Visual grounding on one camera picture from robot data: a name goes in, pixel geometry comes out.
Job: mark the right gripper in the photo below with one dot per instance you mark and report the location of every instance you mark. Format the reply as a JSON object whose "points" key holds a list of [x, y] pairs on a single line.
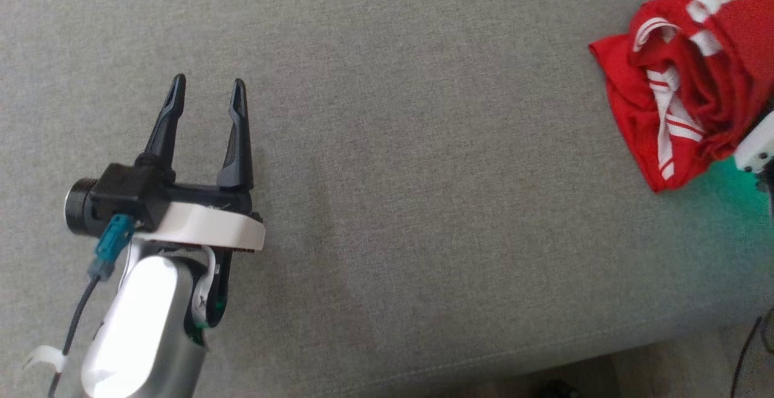
{"points": [[759, 147]]}

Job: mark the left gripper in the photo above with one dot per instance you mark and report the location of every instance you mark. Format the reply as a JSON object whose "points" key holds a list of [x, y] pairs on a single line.
{"points": [[205, 225]]}

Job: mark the red number 23 jersey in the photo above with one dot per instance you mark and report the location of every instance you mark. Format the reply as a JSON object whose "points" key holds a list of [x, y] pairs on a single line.
{"points": [[629, 101]]}

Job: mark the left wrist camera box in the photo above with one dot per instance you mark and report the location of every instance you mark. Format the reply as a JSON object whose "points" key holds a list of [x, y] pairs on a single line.
{"points": [[121, 189]]}

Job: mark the large grey sofa chaise cushion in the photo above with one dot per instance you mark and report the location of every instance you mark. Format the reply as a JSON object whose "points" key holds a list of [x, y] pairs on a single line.
{"points": [[423, 144]]}

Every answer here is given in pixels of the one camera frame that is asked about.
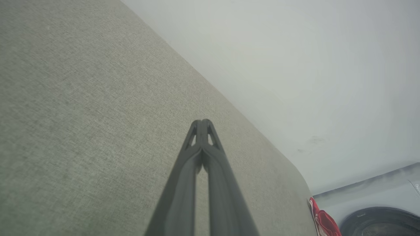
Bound red garment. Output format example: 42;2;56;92
309;197;342;236

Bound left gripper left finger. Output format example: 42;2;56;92
144;120;203;236

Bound white washing machine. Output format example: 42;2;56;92
313;162;420;236

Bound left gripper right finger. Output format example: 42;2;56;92
202;119;260;236

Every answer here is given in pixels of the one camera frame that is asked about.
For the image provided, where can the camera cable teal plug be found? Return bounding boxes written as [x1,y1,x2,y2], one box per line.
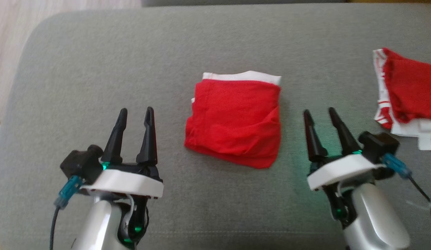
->
[382,152,431,232]
[49,175,83,250]

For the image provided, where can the red mesh basketball shorts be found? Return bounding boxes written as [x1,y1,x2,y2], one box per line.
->
[184,70,283,170]

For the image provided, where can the right camera cable teal plug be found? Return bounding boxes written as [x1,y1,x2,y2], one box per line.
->
[382,152,431,232]

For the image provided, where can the yellow and grey sofa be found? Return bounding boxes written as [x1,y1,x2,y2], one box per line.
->
[0,2,431,250]

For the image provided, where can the left camera cable teal plug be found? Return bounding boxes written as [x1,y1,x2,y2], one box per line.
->
[49,175,83,250]

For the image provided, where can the red basketball jersey white trim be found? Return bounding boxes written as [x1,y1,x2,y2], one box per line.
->
[372,47,431,151]

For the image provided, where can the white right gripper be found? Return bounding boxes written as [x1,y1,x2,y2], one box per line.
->
[303,107,387,228]

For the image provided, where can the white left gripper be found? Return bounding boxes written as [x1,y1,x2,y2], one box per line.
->
[80,106,164,249]

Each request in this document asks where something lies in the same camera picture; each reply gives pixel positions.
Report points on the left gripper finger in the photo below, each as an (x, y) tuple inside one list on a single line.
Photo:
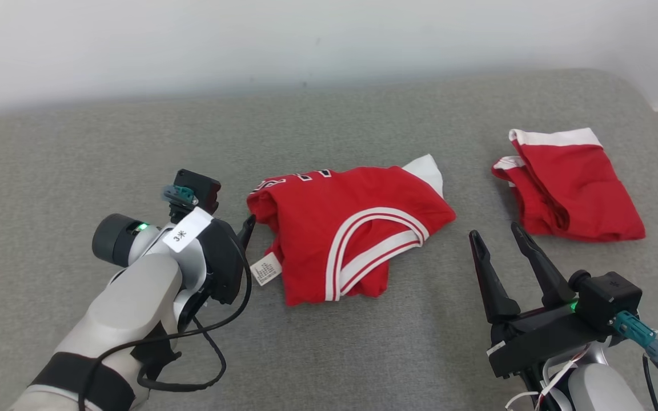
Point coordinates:
[(248, 231)]

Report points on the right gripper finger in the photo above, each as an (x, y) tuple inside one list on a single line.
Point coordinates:
[(546, 274), (494, 285)]

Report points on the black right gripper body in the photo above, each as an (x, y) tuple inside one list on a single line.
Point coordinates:
[(534, 339)]

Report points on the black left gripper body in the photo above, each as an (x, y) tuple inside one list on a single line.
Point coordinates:
[(223, 262)]

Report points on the red Bulls basketball jersey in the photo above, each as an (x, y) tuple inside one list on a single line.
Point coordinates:
[(317, 228)]

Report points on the red shorts with white stripe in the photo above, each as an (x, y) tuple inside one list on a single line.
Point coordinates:
[(580, 194)]

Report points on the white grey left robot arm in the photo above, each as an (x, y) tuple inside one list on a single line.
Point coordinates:
[(129, 308)]

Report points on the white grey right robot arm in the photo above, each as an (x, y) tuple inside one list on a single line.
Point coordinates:
[(597, 388)]

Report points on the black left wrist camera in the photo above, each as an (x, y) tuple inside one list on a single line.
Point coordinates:
[(200, 188)]

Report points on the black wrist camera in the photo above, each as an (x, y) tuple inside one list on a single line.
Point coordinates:
[(200, 188), (612, 297)]

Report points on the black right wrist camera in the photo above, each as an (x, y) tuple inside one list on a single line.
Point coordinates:
[(612, 297)]

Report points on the teal left camera connector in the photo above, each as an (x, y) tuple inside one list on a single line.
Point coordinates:
[(179, 196)]

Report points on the teal camera connector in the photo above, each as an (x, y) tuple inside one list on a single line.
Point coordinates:
[(637, 334), (179, 196)]

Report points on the teal right camera connector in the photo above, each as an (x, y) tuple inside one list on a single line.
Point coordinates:
[(637, 334)]

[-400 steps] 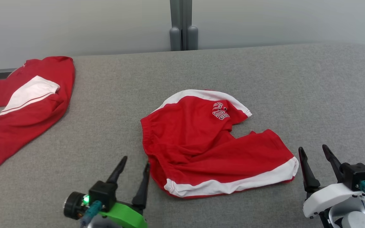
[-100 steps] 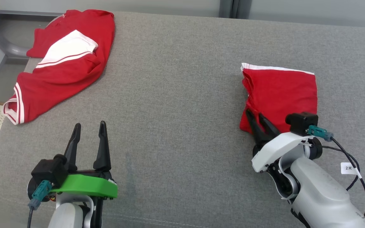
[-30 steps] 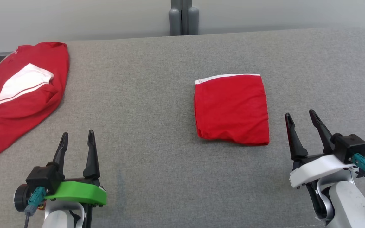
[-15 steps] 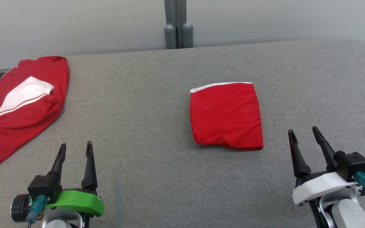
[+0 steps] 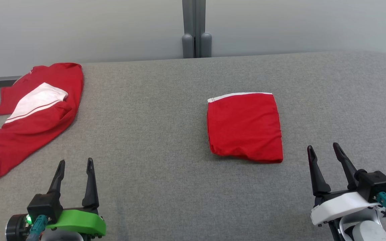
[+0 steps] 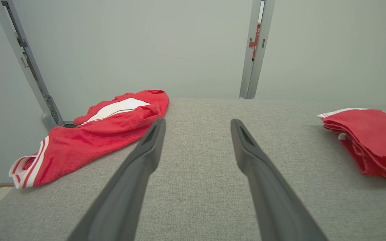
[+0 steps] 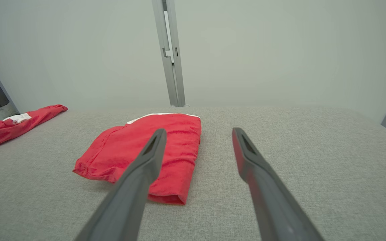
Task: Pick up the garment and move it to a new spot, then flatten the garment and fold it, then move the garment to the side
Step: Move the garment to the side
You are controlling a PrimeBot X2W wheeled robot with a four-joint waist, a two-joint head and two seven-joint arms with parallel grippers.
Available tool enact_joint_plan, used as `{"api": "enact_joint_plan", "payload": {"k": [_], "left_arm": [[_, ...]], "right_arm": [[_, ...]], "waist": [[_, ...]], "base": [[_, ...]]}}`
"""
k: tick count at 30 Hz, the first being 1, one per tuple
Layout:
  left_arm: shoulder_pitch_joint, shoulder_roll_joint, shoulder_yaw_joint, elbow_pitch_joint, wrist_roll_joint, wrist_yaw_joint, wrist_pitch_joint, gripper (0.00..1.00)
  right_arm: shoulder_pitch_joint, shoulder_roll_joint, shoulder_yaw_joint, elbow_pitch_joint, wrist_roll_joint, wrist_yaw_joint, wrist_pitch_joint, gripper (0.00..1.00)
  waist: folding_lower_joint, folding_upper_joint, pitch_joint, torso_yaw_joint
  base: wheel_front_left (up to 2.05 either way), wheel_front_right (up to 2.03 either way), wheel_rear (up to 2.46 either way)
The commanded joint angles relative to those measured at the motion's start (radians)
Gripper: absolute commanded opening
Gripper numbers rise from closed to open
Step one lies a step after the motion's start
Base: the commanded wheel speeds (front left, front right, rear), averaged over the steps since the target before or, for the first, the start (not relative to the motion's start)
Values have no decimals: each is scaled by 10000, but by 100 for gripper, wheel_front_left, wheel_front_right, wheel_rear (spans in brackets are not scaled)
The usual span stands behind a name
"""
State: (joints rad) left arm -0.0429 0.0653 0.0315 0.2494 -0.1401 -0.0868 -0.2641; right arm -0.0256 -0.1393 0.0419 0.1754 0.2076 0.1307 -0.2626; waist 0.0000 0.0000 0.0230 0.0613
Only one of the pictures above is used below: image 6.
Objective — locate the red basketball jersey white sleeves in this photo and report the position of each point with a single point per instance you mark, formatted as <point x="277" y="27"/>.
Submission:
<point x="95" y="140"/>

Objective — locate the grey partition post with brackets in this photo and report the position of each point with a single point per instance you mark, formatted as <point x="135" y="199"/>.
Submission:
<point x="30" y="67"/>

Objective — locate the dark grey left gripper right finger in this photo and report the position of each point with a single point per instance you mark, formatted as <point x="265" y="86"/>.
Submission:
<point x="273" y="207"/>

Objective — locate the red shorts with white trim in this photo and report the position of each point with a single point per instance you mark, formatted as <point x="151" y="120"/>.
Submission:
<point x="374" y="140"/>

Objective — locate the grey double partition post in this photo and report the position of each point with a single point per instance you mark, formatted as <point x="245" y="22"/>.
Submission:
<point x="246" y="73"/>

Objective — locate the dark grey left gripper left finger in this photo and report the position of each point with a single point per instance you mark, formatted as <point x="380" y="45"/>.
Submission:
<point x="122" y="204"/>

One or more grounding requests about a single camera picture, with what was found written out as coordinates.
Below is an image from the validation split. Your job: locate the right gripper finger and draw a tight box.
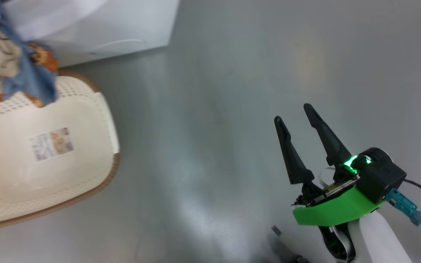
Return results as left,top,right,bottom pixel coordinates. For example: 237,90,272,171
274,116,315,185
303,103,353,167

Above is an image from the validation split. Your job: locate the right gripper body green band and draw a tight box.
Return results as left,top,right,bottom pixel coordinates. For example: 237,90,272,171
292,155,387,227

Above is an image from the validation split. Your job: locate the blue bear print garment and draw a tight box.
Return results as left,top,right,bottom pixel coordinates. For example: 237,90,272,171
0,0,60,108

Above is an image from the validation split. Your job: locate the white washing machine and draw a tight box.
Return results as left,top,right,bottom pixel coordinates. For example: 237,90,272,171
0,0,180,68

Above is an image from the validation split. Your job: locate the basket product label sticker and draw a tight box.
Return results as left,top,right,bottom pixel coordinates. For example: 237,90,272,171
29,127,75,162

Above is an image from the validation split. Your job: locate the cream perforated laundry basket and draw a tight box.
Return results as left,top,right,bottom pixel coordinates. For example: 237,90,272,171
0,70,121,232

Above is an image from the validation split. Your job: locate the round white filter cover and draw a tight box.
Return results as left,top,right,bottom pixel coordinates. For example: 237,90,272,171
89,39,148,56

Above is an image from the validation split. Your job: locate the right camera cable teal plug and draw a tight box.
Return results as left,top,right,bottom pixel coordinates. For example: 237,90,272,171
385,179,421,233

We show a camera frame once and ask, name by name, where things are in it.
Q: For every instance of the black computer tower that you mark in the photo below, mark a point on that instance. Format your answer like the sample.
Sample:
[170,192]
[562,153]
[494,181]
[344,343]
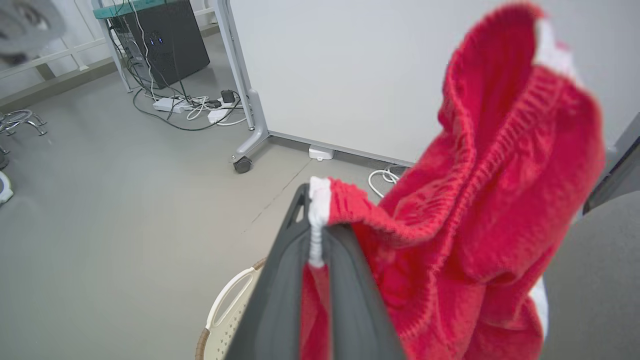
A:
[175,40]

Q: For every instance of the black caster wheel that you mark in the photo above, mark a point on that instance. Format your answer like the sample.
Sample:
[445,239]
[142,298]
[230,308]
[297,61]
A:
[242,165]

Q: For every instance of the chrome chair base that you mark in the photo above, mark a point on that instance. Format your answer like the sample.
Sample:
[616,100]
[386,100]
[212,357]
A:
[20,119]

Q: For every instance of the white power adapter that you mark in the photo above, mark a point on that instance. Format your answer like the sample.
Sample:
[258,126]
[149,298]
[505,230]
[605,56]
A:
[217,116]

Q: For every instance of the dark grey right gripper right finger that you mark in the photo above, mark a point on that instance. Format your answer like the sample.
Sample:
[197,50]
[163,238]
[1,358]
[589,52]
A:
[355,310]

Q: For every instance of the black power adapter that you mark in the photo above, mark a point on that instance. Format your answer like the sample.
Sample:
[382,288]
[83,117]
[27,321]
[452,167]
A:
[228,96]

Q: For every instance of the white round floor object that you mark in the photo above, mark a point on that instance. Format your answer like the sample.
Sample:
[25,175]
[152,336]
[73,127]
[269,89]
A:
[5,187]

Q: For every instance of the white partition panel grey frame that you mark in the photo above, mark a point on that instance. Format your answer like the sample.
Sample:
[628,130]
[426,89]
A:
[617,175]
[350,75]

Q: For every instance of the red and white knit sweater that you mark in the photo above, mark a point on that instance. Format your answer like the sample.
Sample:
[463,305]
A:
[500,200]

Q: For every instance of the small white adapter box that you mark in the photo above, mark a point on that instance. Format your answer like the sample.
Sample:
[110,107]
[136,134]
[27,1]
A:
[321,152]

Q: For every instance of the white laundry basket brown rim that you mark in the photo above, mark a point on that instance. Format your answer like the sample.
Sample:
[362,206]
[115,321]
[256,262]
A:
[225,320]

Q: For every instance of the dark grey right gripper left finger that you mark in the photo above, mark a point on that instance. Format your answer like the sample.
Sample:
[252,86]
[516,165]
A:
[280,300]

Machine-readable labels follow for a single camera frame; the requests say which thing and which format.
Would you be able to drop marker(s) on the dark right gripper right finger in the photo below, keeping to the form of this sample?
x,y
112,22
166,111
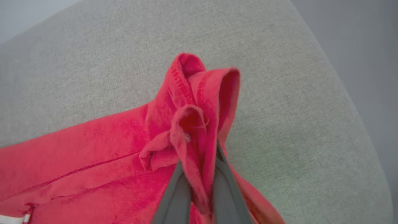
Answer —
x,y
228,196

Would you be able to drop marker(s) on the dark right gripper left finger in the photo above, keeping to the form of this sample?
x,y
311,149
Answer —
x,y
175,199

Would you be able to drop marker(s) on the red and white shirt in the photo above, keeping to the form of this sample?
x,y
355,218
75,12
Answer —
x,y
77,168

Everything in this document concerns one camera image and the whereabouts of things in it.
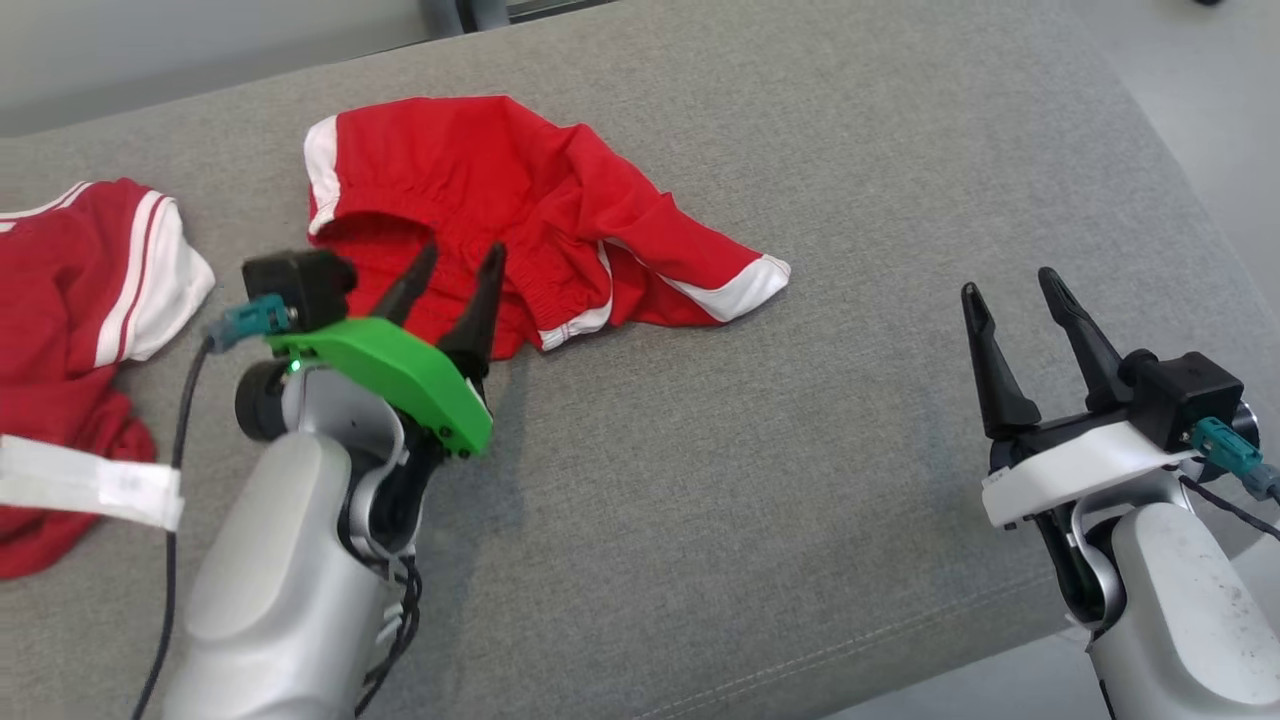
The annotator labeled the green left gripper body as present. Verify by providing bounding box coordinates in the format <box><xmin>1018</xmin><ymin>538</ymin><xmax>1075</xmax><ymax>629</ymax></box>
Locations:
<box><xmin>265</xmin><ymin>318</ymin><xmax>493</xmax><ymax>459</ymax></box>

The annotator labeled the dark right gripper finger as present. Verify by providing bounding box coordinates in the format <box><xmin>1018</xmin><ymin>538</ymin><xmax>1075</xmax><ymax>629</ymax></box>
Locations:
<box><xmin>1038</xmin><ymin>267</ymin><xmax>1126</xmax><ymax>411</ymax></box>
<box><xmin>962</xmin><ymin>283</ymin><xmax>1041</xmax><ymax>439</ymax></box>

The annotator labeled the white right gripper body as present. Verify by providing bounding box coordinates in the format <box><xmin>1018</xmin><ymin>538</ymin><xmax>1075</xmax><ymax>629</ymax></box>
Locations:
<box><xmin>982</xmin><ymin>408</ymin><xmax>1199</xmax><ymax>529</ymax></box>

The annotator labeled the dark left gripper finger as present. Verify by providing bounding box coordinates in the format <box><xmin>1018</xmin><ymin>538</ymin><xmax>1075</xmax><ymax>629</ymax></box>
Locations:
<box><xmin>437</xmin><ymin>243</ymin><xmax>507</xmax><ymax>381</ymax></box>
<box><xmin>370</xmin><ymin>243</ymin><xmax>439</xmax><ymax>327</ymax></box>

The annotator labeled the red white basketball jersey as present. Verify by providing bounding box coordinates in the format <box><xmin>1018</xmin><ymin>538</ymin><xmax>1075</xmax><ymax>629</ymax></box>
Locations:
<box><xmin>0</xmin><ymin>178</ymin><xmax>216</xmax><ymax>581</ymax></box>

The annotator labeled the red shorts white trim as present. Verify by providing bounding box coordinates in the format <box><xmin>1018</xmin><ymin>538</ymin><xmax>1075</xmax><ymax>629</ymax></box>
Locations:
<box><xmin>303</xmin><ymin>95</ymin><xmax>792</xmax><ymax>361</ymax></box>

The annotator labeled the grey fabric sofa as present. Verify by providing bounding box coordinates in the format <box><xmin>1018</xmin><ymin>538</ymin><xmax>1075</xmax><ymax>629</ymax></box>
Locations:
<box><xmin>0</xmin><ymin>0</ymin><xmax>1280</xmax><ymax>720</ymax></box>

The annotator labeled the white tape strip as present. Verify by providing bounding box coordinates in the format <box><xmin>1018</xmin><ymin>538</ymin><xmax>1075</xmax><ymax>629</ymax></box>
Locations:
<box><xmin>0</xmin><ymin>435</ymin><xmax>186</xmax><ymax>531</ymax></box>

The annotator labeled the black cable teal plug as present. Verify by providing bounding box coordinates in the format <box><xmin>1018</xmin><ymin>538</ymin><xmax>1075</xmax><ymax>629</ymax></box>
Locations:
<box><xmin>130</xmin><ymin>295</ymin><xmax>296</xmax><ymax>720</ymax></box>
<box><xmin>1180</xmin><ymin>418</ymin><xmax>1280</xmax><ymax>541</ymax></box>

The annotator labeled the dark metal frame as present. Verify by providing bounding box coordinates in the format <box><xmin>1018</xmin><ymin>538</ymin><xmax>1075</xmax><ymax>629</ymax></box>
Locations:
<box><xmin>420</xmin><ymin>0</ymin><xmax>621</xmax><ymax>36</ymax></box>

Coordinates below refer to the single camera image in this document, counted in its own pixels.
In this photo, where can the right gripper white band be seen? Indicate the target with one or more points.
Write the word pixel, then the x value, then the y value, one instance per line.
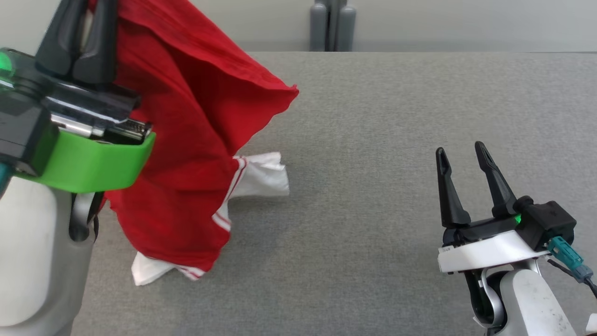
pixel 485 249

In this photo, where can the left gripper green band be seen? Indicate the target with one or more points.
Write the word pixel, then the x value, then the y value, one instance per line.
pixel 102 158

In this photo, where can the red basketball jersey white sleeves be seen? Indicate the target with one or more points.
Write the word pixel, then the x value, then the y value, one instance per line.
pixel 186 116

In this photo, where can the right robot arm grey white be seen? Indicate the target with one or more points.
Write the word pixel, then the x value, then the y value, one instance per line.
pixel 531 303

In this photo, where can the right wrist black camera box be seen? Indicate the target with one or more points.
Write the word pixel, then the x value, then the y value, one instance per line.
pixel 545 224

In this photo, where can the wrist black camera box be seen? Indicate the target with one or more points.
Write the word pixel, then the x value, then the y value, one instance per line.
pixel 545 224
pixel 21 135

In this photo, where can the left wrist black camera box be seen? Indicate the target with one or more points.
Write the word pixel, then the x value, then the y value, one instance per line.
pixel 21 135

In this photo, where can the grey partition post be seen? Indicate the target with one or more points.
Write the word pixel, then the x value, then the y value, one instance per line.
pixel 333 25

→ About this task
The answer is one number: how many lines of the material above contain "laundry".

→ Reply
2